Face-melting blues 

Cody Dickinson and Hill Country Revue play the Live Wire

After a decade of whacking the hell out of his drum kit with the North Mississippi Allstars, Cody Dickinson is pumped to be playing guitar and singing with his “other” band, Hill Country Revue.

Hill Country plays Thursday at the Live Wire Music Hall, on a bill with San Francisco jammers Tea Leaf Green.

“It’s so revitalizing, creatively,” Dickinson enthuses. “Who would have known changing instruments would crank up my creativity like this? It’s a fresh look on somethin’ I’ve been doing for a long time; going onstage and entertaining people is what I love to do. It’s what I’m good at. But at the same time, you get kind of stuck in ruts.

“Drumming is a great place to come from, approaching other instruments. Because in one way or another, they’re all rhythmic. All my drumming techniques and ideas apply to the guitar, and the piano, and the washboard and every other instrument I play.”

Hill Country Revue is about to drop its second album. Zebra Ranch, named for the state–of–the–art recording studio built on the Dickinson family ranch in Hernando, Miss.

Cody’s father, legendary Memphis–area musician and producer Jim Dickinson, passed away just over a year ago.

Nearly all of the recordings made by the North Mississippi Allstars – Cody on drums, his brother Luther Dickinson on guitar, and bassist Chris Chew – were made at Zebra Ranch Studios.

This new record, Dickinson promises, is the icing on an already monstrous cake.

“I’m so proud of it, man,” he says. “It’s the most coherent, vital piece of work I’ve ever done.

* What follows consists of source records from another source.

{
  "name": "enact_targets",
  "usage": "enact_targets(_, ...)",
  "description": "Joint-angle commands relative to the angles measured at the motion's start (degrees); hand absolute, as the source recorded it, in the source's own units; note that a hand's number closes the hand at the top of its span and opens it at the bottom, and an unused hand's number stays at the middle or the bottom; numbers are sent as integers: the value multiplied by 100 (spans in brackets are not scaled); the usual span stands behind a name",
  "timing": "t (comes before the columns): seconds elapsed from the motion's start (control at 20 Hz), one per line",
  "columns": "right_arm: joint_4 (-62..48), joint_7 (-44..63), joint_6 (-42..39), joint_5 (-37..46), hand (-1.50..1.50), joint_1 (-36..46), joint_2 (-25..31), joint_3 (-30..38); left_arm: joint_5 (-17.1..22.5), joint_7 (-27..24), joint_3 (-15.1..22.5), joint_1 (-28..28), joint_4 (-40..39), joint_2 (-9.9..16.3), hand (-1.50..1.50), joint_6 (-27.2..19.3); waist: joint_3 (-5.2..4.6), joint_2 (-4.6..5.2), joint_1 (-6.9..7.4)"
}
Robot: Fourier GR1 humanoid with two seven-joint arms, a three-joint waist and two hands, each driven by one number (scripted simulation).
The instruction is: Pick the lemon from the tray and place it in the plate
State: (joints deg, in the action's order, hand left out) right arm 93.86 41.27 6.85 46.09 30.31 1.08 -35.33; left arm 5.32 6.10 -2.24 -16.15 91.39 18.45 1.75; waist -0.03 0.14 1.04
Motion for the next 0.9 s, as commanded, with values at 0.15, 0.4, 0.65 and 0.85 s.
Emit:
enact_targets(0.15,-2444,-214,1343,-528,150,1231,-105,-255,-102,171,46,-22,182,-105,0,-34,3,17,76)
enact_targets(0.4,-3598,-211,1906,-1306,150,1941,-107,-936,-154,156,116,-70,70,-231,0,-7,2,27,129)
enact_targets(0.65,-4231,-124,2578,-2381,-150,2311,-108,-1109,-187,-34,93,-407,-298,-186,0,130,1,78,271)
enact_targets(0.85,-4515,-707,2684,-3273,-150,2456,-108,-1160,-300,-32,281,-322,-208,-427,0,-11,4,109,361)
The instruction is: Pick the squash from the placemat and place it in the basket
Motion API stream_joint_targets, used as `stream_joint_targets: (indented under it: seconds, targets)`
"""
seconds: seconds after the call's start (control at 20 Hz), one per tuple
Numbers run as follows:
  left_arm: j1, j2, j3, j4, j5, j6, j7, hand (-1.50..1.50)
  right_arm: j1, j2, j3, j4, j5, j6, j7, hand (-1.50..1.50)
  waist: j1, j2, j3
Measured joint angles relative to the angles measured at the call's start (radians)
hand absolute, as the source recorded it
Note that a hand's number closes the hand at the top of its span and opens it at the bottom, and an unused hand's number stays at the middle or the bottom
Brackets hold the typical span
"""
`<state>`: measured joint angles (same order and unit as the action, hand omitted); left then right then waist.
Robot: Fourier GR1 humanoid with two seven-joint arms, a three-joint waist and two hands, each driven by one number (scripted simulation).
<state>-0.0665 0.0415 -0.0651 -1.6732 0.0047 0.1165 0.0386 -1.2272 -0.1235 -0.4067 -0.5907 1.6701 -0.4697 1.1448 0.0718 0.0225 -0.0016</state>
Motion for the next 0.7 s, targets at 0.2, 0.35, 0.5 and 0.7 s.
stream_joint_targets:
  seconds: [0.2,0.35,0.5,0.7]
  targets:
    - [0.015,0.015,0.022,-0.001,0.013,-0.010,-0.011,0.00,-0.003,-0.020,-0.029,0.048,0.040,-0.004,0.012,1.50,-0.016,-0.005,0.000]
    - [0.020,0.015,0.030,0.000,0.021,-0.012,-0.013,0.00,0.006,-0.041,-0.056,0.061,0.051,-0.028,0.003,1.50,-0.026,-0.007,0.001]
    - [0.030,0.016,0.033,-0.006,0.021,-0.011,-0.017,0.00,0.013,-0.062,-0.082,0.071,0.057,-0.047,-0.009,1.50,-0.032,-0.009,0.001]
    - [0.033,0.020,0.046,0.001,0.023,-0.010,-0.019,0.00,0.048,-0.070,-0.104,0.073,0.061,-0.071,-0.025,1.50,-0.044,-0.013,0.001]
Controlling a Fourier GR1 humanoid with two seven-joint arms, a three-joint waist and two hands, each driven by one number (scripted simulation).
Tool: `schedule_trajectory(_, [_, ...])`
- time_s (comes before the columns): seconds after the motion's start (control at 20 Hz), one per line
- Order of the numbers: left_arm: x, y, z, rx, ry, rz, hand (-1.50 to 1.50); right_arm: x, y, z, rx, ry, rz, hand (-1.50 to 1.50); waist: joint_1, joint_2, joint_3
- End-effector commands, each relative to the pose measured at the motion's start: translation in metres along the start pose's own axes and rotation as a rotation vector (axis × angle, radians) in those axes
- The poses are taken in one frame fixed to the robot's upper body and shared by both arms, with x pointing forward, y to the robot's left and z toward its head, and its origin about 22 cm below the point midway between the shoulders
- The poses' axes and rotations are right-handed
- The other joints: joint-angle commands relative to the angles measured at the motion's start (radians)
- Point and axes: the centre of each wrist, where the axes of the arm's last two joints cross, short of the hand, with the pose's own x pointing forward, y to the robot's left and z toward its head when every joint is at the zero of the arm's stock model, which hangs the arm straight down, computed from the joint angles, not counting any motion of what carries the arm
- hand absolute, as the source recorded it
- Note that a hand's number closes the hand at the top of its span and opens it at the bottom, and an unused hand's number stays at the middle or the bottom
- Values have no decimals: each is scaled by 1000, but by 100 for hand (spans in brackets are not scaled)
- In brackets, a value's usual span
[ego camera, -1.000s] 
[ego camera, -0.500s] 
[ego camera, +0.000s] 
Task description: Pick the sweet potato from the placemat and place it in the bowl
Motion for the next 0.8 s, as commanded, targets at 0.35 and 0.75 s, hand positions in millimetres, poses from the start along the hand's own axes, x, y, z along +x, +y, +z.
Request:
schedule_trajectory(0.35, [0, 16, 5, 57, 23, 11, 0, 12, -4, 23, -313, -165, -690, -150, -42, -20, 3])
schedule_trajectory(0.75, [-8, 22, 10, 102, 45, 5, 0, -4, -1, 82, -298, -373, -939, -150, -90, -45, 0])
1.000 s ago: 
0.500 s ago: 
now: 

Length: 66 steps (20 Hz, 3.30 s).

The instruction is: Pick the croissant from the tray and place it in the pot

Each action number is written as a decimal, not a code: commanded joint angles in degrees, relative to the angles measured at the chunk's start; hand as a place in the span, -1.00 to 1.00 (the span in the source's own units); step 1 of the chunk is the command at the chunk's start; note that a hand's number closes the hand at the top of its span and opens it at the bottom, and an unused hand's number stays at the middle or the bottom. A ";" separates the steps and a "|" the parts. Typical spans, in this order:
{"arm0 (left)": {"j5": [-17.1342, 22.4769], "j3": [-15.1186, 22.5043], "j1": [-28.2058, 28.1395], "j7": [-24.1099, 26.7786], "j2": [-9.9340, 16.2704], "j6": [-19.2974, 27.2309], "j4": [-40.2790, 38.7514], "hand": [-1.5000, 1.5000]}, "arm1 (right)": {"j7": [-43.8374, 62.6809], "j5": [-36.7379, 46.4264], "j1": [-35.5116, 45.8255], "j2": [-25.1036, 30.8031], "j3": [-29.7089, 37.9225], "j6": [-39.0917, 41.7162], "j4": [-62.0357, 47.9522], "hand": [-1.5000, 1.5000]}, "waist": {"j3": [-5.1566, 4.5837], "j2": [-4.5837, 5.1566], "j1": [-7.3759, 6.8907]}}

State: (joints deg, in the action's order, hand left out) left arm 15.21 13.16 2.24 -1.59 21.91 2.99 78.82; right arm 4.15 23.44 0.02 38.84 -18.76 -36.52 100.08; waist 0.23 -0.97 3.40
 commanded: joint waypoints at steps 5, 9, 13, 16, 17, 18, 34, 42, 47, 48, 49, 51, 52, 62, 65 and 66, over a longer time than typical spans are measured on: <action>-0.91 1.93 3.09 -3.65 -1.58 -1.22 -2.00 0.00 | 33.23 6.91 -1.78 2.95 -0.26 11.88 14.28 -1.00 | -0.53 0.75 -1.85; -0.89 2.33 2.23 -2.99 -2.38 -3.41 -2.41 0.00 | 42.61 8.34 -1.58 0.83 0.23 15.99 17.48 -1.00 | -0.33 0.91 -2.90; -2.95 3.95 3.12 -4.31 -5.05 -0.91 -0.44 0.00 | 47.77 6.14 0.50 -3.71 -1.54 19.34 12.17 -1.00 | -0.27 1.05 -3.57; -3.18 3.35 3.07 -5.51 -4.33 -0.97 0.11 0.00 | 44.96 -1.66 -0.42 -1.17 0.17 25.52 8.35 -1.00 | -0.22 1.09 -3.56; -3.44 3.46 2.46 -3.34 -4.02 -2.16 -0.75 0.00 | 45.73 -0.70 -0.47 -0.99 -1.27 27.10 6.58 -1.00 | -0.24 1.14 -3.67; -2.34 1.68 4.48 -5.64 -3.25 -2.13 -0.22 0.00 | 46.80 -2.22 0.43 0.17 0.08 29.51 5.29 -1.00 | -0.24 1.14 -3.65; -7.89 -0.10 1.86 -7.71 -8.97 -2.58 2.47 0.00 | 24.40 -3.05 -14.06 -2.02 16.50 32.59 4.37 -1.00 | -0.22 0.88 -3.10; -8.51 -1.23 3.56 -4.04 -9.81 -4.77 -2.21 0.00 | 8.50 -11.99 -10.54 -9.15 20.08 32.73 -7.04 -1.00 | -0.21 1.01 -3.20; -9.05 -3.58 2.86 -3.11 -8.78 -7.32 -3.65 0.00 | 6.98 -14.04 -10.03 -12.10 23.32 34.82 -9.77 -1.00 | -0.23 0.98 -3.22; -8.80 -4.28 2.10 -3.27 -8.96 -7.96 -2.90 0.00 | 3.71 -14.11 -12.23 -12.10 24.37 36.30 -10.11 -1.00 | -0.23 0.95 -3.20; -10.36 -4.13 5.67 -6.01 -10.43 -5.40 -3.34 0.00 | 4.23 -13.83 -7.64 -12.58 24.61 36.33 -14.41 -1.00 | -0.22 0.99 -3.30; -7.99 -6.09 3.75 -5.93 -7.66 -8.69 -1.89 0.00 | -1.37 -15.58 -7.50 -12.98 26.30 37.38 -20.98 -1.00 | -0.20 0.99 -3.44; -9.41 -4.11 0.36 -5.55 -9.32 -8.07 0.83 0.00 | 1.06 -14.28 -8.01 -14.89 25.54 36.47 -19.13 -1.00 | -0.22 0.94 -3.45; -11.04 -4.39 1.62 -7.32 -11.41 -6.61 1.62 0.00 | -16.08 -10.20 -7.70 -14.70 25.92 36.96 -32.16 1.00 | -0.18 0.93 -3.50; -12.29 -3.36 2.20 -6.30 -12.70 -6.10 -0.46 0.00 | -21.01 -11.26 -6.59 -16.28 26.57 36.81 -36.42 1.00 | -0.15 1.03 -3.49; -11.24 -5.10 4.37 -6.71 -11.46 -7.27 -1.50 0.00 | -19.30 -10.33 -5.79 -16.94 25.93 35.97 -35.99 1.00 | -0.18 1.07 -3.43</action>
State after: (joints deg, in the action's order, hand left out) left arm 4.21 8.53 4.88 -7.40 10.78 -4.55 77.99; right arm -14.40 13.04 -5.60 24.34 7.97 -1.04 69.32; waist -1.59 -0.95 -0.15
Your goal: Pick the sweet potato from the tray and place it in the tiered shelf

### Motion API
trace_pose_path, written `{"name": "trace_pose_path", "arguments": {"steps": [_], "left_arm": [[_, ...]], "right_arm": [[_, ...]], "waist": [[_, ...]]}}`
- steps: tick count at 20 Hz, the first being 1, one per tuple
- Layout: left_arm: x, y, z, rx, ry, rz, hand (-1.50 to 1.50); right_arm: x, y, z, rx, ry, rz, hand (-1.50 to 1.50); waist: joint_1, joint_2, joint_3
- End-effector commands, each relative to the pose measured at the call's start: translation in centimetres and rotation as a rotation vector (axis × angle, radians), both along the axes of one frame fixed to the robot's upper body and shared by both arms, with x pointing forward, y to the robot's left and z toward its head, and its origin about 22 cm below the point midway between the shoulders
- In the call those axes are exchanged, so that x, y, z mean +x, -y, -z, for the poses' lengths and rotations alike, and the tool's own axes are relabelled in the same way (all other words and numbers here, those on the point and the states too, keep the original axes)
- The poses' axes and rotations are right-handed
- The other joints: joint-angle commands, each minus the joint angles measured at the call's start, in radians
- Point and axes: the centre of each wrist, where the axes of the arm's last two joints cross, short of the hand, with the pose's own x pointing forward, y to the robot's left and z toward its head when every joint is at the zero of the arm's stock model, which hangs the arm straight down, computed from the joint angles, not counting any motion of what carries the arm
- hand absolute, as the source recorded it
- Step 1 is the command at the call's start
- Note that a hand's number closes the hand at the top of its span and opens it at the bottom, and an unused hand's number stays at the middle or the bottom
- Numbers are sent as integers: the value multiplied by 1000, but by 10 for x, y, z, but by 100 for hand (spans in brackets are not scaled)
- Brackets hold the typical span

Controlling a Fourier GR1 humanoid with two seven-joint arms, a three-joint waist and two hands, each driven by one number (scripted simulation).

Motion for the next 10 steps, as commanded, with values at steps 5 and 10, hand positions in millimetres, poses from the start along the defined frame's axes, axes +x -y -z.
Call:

It’s very face–melting, just straight–ahead southern rock ‘n’ roll with blues influences.

“It shows a band that’s found their own identity. After a year or two of playing every night on tour, you start to take on a sound that’s all your own. And with a group of musicians, that’s impossible to fake. You can’t manufacture that – it has to come from hard work and a chemistry among musicians. That’s what we’ve done, and I’m so proud of that. And I’m real excited with the results.”

Hill Country Revue – with Kirk Smithhart on lead guitar, drummer Ed “Hot” Cleveland, singer/blues harpoon man Dan Coburn and bassist Doc Samba – plays the smoking hot “trance” blues of North Mississippi, raw, red, uncompromising.

“You know, when people think of blues they tend to be nostalgic,” Dickinson says. “But the truth is, the hill country blues is alive and well. It’s a very modern thing here.

“Hill Country through and through has been such a learning experience. And a truly enjoyable experience playing with these guys. I really like this group of guys. They’re super–talented.”

Dickinson recently joined forces with a Memphis instrument manufacturer to design and produce the Woogieboard, an electrified, effects–ready version of the washboard, one of his favorite percussion tools.

“The washboard is such a fun instrument – kids like it, girls love it, it just sort of defined me as an artist,” he explains. “I started having people coming up and asking me to sign their washboards, and some of them were electrified. They were making them themselves.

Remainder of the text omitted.